Reggae and Reverberation are on top of Holly McWhee’s album Not a Girl, a series of country-roots ballads that set her signature sound in retro arrangements. “You Can Do Better” is a waltz, a station, a make-up script, wandering between vocals and strings: “Is it too bad to love you? / Is it too right to care?” PARELE

Drake Ft Nicki Minaj Best I Ever Had

L’Rain — songwriter, musician and producer Taya Cheek — unleashes a wider and more chaotic sonic vortex on “Blame Me,” from her second album, Drunkenness , out June 25. fall and then rise again as L’Rain cries of death and regret. Soon they are overshadowed by a spectral orchestra and distant voices: “Go now, come down”; when the track ends, it’s still harmonic and emotional. Parel

Nicki Minaj Releases ‘beam Me Up Scotty’ Mixtape On Streaming Services

Elaine comes from South Africa where she has a huge audience. But his sound reveals international R&B ambitions, with programmed snare drum sounds and an American accent. In “The Present,” he tries to deal with a broken relationship and a thriving career. “I can’t take all your security / I’ve got more priorities,” she sings softly but fiercely. Her contralto is low, intimate and graceful; with his advantages, he is not going to laugh at the deceived, even if he is tempted.
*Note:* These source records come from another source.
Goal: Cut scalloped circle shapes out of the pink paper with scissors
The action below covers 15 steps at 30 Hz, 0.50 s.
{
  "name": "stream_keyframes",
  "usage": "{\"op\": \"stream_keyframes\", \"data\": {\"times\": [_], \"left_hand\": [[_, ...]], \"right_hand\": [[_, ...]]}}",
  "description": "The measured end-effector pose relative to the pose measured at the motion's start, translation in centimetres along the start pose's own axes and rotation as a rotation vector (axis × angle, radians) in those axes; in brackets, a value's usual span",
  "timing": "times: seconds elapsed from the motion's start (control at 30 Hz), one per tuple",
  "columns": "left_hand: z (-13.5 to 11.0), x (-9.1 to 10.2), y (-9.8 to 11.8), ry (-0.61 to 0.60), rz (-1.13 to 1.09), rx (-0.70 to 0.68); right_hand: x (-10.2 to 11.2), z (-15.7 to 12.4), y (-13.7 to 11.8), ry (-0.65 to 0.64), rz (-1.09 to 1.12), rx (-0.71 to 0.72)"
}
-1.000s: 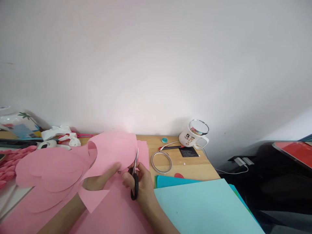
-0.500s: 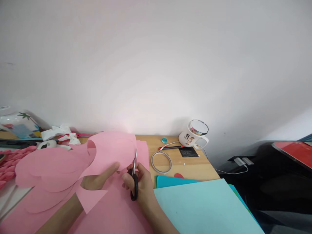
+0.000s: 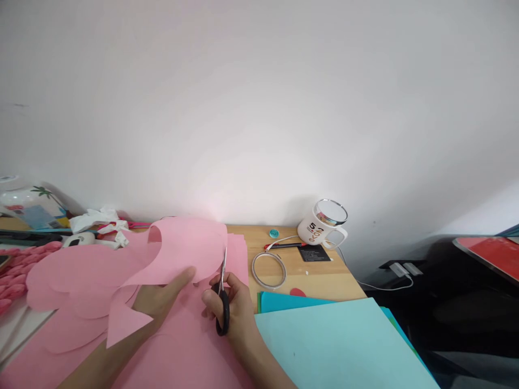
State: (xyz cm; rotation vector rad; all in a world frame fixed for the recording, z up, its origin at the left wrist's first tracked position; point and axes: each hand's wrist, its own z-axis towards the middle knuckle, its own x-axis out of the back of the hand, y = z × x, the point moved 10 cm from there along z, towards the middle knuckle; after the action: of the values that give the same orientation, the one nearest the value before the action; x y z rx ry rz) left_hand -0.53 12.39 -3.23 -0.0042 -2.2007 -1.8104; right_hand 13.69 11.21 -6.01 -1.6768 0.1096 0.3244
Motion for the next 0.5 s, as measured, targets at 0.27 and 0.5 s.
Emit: {"op": "stream_keyframes", "data": {"times": [0.27,0.5], "left_hand": [[-1.1,-0.5,0.7,0.064,-0.019,0.003],[-1.5,-2.7,-0.7,-0.157,0.000,0.131]], "right_hand": [[-0.8,-0.1,-0.4,-0.034,0.002,0.016],[-0.4,-0.1,-1.2,-0.025,-0.034,0.044]]}}
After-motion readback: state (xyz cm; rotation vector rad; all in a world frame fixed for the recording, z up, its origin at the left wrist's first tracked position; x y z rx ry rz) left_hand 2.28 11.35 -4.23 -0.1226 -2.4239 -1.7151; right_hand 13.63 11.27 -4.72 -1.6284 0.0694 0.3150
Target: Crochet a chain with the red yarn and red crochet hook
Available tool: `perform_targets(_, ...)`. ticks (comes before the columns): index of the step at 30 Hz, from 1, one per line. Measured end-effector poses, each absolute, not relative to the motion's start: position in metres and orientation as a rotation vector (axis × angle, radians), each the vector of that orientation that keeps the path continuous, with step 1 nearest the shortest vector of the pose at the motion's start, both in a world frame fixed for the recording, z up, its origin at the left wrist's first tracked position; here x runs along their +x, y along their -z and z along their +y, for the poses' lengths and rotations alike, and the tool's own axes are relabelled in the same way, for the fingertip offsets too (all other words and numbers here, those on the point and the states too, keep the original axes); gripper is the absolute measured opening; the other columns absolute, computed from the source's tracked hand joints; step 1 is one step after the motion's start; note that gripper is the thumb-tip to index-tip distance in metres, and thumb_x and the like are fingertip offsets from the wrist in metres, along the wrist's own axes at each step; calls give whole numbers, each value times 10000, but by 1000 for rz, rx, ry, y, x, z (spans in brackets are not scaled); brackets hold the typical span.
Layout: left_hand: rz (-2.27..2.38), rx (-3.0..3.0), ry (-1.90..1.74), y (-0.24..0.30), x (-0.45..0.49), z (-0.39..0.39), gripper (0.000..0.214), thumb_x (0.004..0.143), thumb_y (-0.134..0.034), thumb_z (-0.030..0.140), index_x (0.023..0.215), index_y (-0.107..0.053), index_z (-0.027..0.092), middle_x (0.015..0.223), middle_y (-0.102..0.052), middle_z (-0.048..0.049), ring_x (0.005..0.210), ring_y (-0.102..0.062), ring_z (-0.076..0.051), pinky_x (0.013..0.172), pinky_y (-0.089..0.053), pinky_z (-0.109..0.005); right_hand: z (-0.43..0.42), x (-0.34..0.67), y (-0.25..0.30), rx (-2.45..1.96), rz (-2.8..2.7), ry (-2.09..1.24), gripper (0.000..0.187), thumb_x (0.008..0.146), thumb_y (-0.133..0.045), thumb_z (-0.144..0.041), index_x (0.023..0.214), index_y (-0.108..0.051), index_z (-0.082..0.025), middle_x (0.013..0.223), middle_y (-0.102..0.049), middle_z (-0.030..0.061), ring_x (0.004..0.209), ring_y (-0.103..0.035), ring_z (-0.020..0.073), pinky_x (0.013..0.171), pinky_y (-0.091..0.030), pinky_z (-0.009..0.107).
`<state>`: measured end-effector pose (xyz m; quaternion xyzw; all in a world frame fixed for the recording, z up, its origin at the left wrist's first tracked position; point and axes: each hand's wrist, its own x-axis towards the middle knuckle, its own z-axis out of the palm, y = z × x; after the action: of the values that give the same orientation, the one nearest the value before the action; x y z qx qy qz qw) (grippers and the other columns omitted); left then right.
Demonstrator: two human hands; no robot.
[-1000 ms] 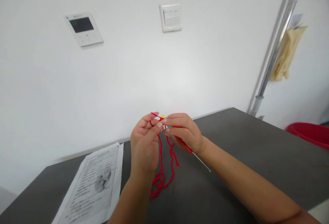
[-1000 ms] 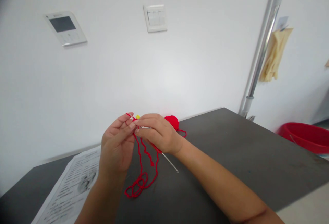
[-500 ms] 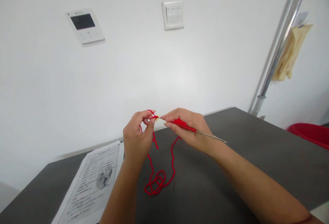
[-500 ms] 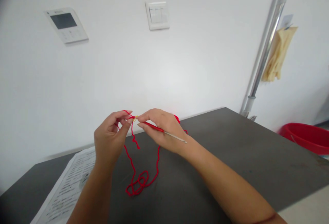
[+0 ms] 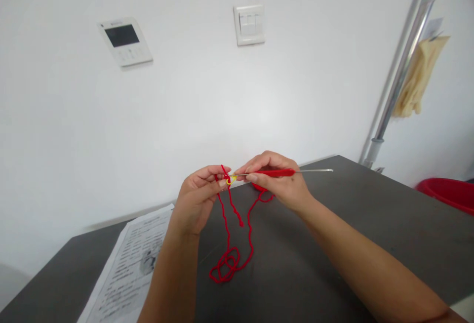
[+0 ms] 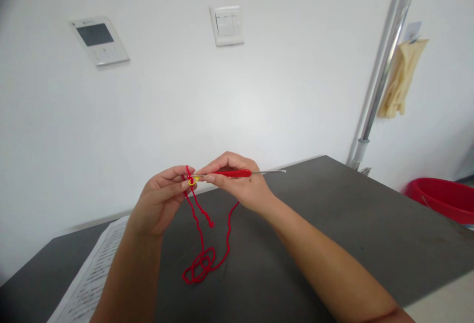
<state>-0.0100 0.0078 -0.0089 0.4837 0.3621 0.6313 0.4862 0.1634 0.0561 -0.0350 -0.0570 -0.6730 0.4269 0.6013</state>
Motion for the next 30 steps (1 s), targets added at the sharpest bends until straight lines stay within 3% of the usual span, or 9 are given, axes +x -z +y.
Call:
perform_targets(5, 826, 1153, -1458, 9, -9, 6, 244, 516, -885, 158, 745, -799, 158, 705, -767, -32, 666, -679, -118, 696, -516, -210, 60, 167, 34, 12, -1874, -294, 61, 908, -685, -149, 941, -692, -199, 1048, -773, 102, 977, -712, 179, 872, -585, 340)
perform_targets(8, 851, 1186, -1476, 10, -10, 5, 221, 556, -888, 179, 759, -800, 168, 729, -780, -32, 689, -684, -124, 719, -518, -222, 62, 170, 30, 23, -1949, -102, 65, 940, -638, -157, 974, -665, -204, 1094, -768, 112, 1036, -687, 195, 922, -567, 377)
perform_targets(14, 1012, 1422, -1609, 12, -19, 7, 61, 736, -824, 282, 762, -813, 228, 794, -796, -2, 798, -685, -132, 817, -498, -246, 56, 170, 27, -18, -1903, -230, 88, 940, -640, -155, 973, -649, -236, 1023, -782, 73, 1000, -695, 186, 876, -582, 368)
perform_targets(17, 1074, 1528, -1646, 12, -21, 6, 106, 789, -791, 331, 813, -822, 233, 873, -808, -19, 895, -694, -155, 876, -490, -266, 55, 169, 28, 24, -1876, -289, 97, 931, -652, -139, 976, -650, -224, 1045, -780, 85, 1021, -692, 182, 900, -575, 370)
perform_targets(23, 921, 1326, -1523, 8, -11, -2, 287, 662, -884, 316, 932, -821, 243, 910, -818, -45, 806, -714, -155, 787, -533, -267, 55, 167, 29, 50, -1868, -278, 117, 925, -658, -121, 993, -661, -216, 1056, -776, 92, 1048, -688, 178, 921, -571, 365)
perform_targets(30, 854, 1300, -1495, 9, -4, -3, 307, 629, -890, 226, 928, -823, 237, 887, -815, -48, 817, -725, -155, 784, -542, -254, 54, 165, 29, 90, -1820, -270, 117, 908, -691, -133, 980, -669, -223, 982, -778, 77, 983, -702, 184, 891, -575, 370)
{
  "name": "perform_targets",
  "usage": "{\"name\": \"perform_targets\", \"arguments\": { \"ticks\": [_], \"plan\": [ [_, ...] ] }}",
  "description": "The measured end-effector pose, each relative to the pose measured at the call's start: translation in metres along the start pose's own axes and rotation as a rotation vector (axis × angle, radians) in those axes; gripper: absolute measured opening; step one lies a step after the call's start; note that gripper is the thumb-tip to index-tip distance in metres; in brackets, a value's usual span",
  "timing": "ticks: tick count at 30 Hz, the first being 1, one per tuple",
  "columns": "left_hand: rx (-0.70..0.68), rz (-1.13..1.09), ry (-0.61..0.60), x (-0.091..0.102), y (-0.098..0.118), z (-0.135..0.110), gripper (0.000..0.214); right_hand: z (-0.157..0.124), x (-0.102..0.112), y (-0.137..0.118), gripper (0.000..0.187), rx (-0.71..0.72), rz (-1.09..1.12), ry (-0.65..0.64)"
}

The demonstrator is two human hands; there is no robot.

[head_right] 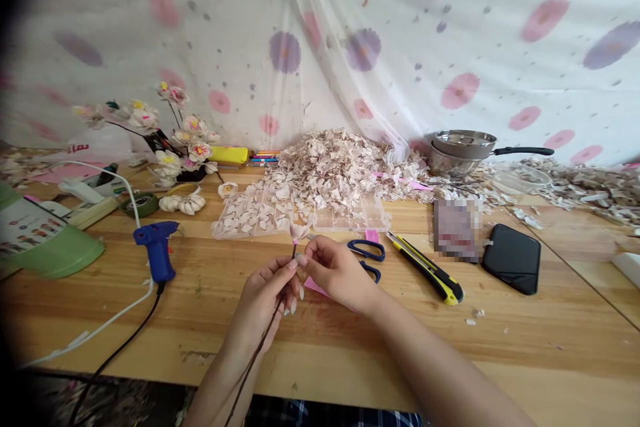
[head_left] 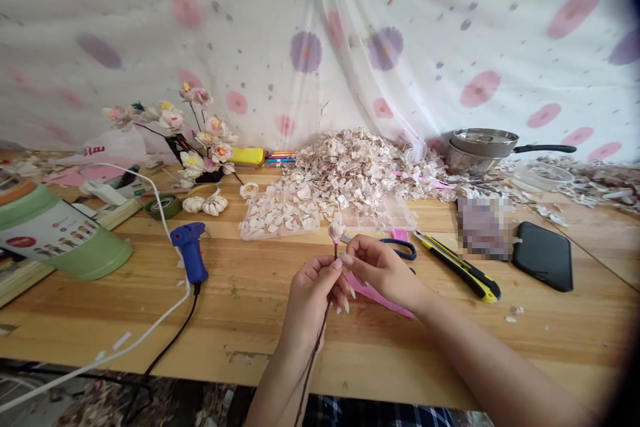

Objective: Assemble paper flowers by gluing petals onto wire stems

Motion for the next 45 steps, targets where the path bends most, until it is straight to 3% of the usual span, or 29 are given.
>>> {"name": "perform_targets", "arguments": {
  "ticks": [4, 9, 11, 15, 21, 28, 45],
  "plan": [
    [0.014, -0.020, -0.010, 0.000, -0.001, 0.002, 0.034, 0.002, 0.006, -0.007, 0.034, 0.003, 0.097, 0.042],
    [0.014, -0.029, -0.016, -0.002, -0.004, 0.003, 0.033, 0.002, 0.027, -0.009, 0.029, 0.043, 0.213, 0.301],
    [0.022, -0.025, -0.020, -0.003, -0.006, 0.003, 0.034, 0.002, 0.030, -0.007, 0.026, 0.049, 0.276, 0.349],
    [0.032, 0.001, -0.024, -0.006, -0.009, 0.003, 0.035, 0.003, 0.027, 0.001, 0.022, 0.044, 0.422, 0.369],
    [0.043, 0.047, -0.017, -0.011, -0.010, 0.002, 0.036, 0.005, 0.011, 0.008, 0.019, 0.023, 0.554, 0.300],
    [0.040, 0.075, -0.048, -0.015, -0.014, 0.001, 0.033, 0.004, 0.014, 0.008, 0.018, 0.096, 0.550, 0.360],
    [0.057, 0.070, -0.054, -0.019, -0.017, 0.002, 0.032, 0.003, 0.012, 0.011, 0.019, 0.117, 0.496, 0.409]
  ]
}}
Point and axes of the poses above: each hand's wrist, its own z-axis towards the middle knuckle, its own x-axis out of the back of the hand, y = z × x, the point moved 5 cm from there along z, towards the middle knuckle, and after that the axes turned 4 degrees about -y, right-handed, at the moved point
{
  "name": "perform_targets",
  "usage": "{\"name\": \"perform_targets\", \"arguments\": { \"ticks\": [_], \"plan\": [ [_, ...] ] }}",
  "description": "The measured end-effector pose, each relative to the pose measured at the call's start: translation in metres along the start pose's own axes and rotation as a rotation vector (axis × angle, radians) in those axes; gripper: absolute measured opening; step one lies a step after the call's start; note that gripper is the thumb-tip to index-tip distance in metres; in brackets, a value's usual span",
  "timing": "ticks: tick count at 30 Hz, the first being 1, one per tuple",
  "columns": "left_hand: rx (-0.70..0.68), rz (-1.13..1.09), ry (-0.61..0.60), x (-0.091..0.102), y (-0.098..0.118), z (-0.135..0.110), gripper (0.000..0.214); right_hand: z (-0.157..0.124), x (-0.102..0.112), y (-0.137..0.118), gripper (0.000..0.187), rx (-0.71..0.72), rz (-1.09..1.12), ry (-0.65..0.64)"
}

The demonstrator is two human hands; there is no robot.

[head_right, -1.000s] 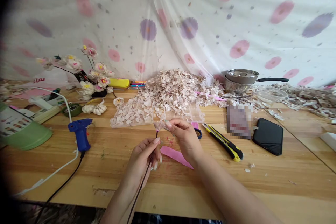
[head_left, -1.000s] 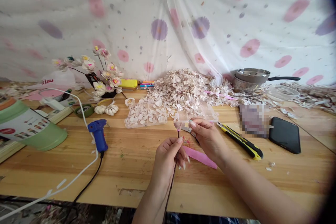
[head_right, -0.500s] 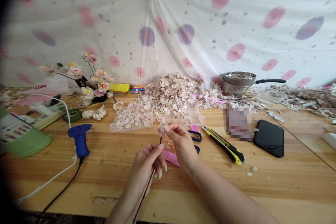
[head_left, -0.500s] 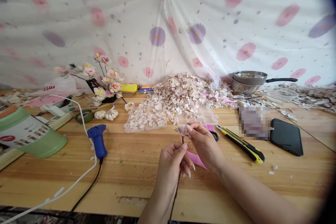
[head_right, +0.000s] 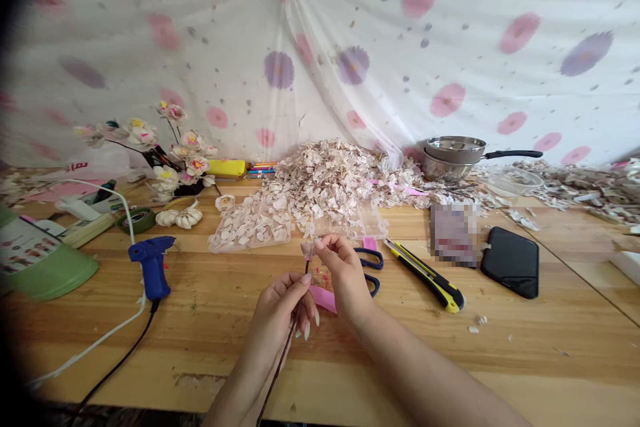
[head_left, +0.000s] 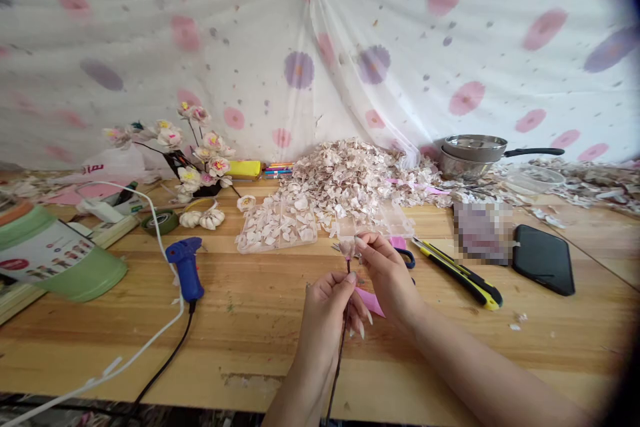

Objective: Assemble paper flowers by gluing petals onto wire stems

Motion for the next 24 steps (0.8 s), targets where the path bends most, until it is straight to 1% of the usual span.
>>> {"name": "perform_targets", "arguments": {
  "ticks": [7, 15, 24],
  "plan": [
    [0.014, 0.015, -0.020, -0.0023, -0.0014, -0.0010, 0.032, 0.0015, 0.0016, 0.0041, 0.022, 0.025, -0.090, 0.018],
    [0.006, 0.018, -0.015, -0.0023, -0.0019, -0.0005, 0.032, 0.0029, 0.0015, 0.0042, 0.032, 0.056, -0.174, 0.064],
    [0.012, 0.030, -0.006, -0.0019, -0.0010, -0.0011, 0.031, 0.0003, 0.0003, -0.0048, 0.029, 0.169, -0.238, 0.096]
  ]
}}
Point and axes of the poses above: each hand's wrist, its own z-axis towards the middle knuckle, its own x-axis out of the back of the hand, y = z × x, the point moved 5 cm from there along z, towards the middle knuckle, and after that the axes turned 4 degrees about -y, right-handed, at the moved point
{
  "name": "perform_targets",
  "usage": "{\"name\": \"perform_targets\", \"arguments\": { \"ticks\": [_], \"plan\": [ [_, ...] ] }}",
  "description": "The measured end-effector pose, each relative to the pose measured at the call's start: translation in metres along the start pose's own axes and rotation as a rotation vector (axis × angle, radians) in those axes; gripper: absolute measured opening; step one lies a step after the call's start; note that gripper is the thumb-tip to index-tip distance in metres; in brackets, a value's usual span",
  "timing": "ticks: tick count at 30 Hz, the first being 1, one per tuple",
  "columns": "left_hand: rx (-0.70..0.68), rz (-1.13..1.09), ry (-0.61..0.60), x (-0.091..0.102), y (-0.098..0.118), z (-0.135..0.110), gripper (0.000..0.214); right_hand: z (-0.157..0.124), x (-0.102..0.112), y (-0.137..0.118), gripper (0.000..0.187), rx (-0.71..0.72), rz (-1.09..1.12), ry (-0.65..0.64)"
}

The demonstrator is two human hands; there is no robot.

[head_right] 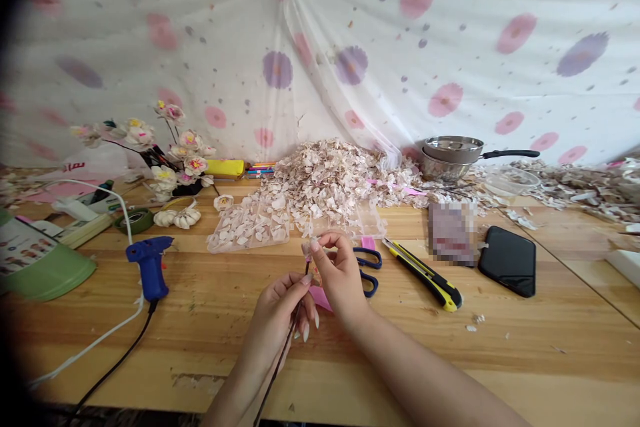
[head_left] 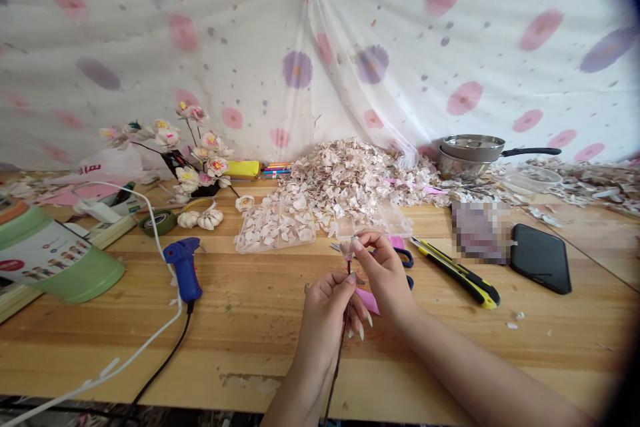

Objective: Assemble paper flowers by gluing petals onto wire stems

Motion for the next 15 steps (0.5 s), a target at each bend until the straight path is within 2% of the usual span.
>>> {"name": "perform_targets", "arguments": {
  "ticks": [9, 15],
  "plan": [
    [0.009, -0.007, 0.001, -0.0002, 0.0026, -0.0002, 0.032, -0.0031, 0.0010, -0.0010, 0.028, -0.054, 0.072, 0.015],
    [-0.002, 0.001, -0.022, 0.0013, 0.0003, 0.0005, 0.029, -0.0027, 0.0012, -0.0019, 0.030, -0.055, 0.042, 0.028]
  ]
}}
Point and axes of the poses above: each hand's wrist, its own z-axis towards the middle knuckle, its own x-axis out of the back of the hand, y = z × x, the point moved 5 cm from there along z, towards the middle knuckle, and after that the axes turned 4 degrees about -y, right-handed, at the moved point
Parel

“Where Have You Gone,” the title track from Alan Jackson’s new 21-track album, begins as a lonely lament for someone who left him: “It’s been too long since you’ve been gone.” But he complains that it sounds like “sweet country music”: steel guitar, riddles, “heartfelt words”. It’s a style Jackson has championed throughout his career, looking to Merle Haggard and George Jones to see him cross over into arena-country and hip-hop. “The airwaves await,” he continues; current country radio says otherwise. Parel

Over the rough rhythmic rush of this UK-based quartet – Theon Cross’s tuba, Shabaka Hutchings’ soaring saxophone and Edward Wakili-Hick and Tom Skinner’s woven drums – the voices soar, sing, talk and laugh. She belongs to Angel Beth David, and is soon joined by another revolutionary poet and musician from this side of the Atlantic, Ana Moore. “I don’t think you remember me / I was in last place,” Mother Moore begins, to a warning chorus as the band continues. This track is from “Look to the Future”, the fourth album by Sons of Kemet. RUSSONELLO

Erica Dohi, a Japanese keyboardist and composer now living in New York, is one of Justin Vernon’s associated musicians on Bon Iver’s label 37d03d (under “The People”). “Fragments…” comes from her new album I, Castorpollux and although it was written by Andy Akiho (who also directed her music video), it fits the album’s aesthetic of minimalist repetitions and charms. He uses drum samples on the piano and is prepared on the piano, played live, then manipulated by the computer, equal parts virtuosic and digitally distorted. Agreements ends as an unexpected departure from 20th-century modernism. PARELES Having said that, the multi-platinum queen remains a humble woman who can admit she’s outdone herself. When a fan asked Nicki to open a bar featuring her favorite Drake and Lil Wayne,.

Year Ago Today Nicki Minaj Released “seeing Green” Ft. Drake And Lil Wayne. Who Had The Best Verse🤔???